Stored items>
===
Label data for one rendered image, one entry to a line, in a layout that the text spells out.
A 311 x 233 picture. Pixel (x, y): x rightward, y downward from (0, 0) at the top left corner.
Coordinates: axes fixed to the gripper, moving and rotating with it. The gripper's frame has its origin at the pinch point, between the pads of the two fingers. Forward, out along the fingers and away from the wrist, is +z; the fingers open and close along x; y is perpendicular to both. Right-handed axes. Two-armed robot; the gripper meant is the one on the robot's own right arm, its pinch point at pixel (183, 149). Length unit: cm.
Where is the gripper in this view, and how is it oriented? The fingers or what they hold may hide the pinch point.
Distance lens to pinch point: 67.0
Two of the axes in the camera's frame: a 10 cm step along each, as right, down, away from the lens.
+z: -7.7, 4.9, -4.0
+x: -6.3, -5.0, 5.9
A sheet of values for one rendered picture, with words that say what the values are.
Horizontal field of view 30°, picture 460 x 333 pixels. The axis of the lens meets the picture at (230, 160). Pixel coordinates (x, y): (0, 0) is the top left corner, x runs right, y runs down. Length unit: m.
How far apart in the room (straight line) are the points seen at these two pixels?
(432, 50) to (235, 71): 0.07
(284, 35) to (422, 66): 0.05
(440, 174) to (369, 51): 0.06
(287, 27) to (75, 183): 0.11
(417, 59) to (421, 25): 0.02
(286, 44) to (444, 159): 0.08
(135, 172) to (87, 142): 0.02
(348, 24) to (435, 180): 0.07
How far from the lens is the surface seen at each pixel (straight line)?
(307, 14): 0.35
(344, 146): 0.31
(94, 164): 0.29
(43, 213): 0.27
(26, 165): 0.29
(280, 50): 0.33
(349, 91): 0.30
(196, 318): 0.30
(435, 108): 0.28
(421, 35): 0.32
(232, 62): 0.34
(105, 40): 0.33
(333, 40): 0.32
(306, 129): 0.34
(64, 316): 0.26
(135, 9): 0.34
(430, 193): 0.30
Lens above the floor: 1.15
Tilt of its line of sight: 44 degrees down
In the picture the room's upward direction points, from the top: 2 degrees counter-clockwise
===
Aim of the exercise>
Reply with the number of lines in the entries that hold the word "each", and add no other words.

Answer box>
2